Before that, there’s a problem… Although our image is in the same shape as the images our model has been trained on, we’re still missing a dimension. Remember how our model was trained in batches? Well, the batch size becomes the first dimension.

So in reality, our model was trained on data in the shape of (batch_size, 224, 224, 3). We can fix this by adding an extra to our custom image tensor using tf.expand_dims.

# Add an extra axis
print(f"Shape before new dimension: {steak.shape}")
steak = tf.expand_dims(steak, axis=0) # add an extra dimension at axis 0
#steak = steak[tf.newaxis, ...] # alternative to the above, '...' is short for 'every other dimension'
print(f"Shape after new dimension: {steak.shape}")
steak

Our custom image has a batch size of 1! Let’s make a prediction on it.
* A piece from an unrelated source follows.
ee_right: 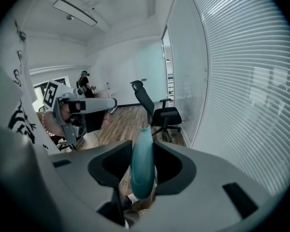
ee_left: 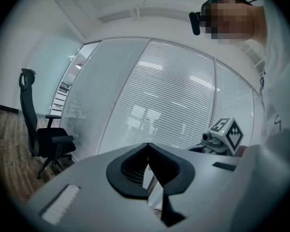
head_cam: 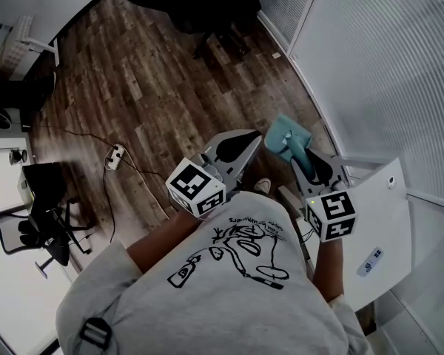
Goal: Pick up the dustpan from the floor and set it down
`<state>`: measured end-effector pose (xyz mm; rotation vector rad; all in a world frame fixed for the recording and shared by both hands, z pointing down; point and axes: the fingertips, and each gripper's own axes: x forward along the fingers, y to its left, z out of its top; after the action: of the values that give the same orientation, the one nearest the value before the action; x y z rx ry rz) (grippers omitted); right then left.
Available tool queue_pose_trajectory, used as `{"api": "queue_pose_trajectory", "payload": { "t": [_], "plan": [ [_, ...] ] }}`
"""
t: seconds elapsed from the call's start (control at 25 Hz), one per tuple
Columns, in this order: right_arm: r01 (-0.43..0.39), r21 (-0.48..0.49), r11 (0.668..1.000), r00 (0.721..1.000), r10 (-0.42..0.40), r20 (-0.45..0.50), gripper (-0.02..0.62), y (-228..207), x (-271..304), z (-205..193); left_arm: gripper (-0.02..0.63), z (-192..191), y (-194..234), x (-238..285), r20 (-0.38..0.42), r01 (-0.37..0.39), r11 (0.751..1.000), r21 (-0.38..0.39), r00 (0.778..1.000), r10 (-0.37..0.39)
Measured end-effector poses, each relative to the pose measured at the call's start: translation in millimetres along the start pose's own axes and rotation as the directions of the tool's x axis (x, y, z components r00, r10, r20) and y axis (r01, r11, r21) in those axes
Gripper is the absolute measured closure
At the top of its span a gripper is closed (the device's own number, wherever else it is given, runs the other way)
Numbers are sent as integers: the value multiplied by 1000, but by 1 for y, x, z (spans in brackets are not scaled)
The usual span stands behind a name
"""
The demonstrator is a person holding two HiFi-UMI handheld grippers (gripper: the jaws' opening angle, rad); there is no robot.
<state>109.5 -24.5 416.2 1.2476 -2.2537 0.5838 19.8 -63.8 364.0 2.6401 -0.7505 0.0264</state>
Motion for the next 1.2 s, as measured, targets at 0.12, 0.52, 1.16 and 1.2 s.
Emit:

# Make a prediction on custom image tensor
pred = model_8.predict(steak)
pred


1/1 [==============================] - 0s 174ms/step
array([[0.69249856]], dtype=float32)

Ahh, the predictions come out in prediction probability form. In other words, this means how likely the image is to be one class or another.

Since we’re working with a binary classification problem, if the prediction probability is over 0.5, according to the model, the prediction is most likely to be the postive class (class 1). And if the prediction probability is under 0.5, according to the model, the predicted class is most likely to be the negative class (class 0).

Note: The 0.5 cutoff can be adjusted to your liking. For example, you could set the limit to be 0.8 and over for the positive class and 0.2 for the negative class. However, doing this will almost always change your model’s performance metrics so be sure to make sure they change in the right direction. But saying positive and negative class doesn’t make much sense when we’re working with pizza 🍕 and steak 🥩… So let’s write a little function to convert predictions into their class names and then plot the target image.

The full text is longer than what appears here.